Dimitiré como líder del Partido Laborista. He hablado esta mañana con Su Majestad el Rey para informarle de mi decisión, declaró Starmer ante los medios frente a su residencia de Downing Street. El mandatario explicó que tomó la decisión tras preguntar a sus ministros si era la persona más adecuada para encabezar el laborismo en las próximas elecciones generales. He escuchado la respuesta de mi grupo parlamentario a esa pregunta y la acepto con buena disposición, afirmó. El anuncio contrastó con su postura del viernes, cuando había prometido plantar cara en cualquier contienda interna.
La presión sobre Starmer se intensificó después de que Burnham regresara al Parlamento al ganar la elección parcial de Makerfield, en el norte de Inglaterra, el 18 de junio.
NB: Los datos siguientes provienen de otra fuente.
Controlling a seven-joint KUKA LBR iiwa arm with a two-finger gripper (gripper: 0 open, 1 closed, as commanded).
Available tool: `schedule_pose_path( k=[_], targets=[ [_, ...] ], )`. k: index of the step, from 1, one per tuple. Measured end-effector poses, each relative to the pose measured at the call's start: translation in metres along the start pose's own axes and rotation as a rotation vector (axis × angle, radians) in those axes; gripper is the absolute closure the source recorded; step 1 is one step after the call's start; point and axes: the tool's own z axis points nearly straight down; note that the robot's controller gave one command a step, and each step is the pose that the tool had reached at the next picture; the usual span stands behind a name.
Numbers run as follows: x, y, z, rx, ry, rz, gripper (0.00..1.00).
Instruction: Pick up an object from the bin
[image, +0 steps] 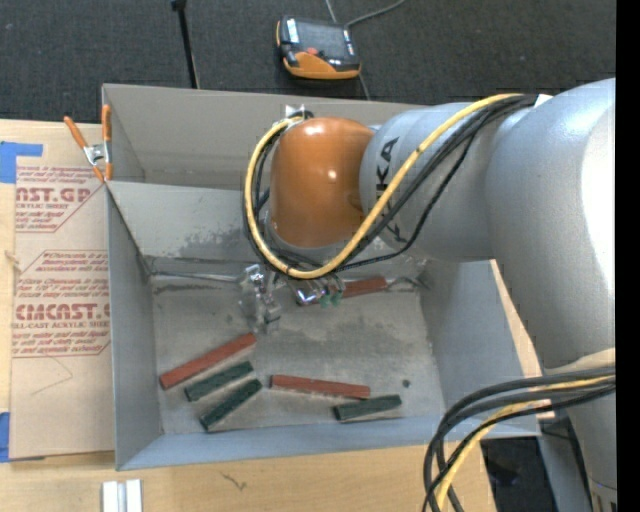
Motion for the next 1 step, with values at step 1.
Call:
schedule_pose_path(
  k=[1],
  targets=[
    [-0.0102, 0.0417, -0.0385, -0.002, -0.006, -0.188, 0.00]
  ],
)
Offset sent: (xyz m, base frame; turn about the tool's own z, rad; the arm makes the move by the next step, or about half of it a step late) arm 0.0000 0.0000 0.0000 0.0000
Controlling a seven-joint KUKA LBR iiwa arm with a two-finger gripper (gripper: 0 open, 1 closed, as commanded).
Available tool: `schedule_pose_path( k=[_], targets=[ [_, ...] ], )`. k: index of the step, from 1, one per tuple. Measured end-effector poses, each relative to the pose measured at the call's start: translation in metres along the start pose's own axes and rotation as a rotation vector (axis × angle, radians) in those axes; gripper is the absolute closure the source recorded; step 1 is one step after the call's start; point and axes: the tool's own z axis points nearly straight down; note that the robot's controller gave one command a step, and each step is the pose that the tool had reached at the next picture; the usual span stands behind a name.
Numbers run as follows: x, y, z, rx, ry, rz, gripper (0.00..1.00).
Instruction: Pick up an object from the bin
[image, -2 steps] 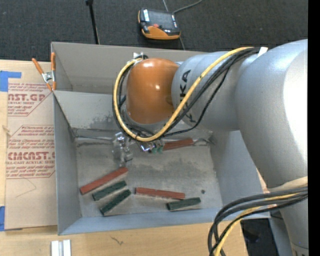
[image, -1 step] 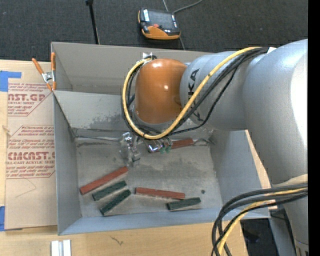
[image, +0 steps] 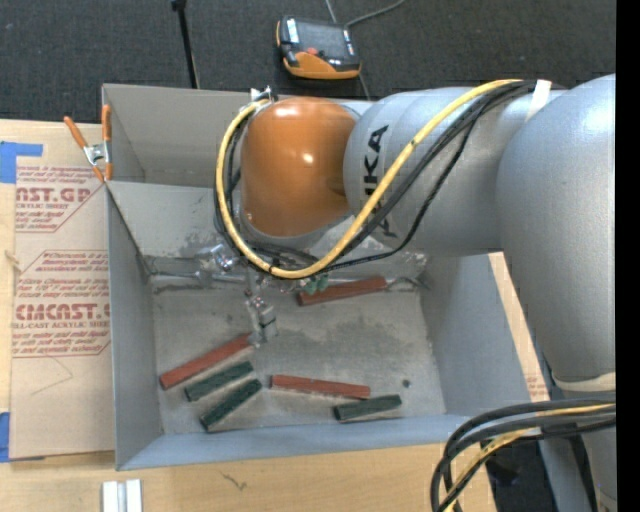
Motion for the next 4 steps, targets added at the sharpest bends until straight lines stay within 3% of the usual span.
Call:
schedule_pose_path(
  k=[1, 2, 3, 4],
  targets=[
    [0.001, -0.001, 0.002, -0.001, 0.003, 0.003, 0.00],
    [0.014, 0.009, 0.081, -0.002, 0.006, -0.164, 1.00],
    [0.014, 0.009, 0.081, -0.002, 0.006, -0.165, 1.00],
    [-0.002, -0.003, -0.081, 0.002, -0.002, -0.118, 1.00]
  ],
)
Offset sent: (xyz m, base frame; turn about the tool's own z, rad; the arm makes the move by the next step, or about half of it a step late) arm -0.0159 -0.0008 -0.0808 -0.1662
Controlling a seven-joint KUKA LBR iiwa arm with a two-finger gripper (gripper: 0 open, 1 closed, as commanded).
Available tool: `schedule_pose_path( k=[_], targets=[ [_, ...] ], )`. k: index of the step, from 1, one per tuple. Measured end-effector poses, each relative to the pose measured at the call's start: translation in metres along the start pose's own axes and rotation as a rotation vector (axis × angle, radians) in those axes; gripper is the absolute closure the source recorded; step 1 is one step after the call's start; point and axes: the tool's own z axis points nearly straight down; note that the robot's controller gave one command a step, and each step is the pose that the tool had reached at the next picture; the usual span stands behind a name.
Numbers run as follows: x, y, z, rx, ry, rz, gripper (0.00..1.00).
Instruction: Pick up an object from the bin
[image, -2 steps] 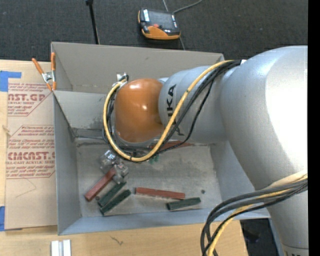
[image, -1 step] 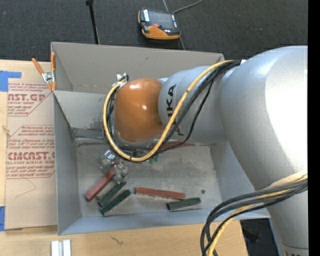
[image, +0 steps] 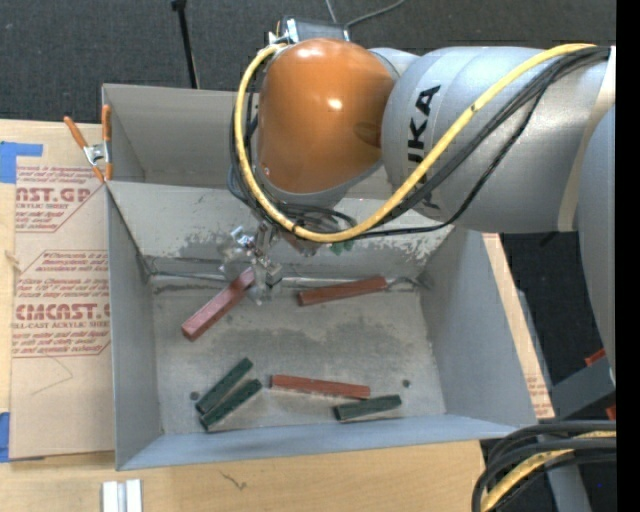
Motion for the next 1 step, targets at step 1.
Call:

Burnham, que tenía previsto disputarle el liderazgo, parte como amplio favorito para sucederlo. En las semanas previas habían renunciado el ministro de Salud, Wes Streeting —con críticas a la indecisión del primer ministro—, y el de Defensa, John Healey, por un desacuerdo sobre fondos militares; varios ministros le habían pedido que fijara un calendario de salida.
El proceso para elegir al nuevo líder, que será también primer ministro, abrirá las candidaturas el 9 de julio y quedará completado antes del receso parlamentario de verano; de haber más de un aspirante, la votación se resolvería hacia septiembre. Los candidatos necesitan el respaldo del 20% de los diputados laboristas. Starmer prometió a su sucesor un apoyo total e inequívoco y sostuvo que heredará una Gran Bretaña más fuerte y más justa que la que él recibió hace dos años.
La salida supone el séptimo recambio de líder en el Reino Unido en una década y marca una caída pronunciada para un dirigente que ganó por amplia mayoría en 2024. Su gestión se vio erosionada por el descontento con la política fiscal, las reformas del sistema de bienestar y el escándalo por el nombramiento de Peter Mandelson como embajador en Estados Unidos. Un sondeo de Ipsos difundido el viernes indicó que el 52% de los británicos consideraba que debía dejar el cargo. Su relación con el presidente estadounidense, Donald Trump, se había enfriado por la decisión de mantener al Reino Unido al margen de la guerra de Irán, una postura que incluso sus detractores calificaron de valiente. Starmer, de 63 años, dijo que ahora se concentrará en ser el mejor marido y el mejor padre posible.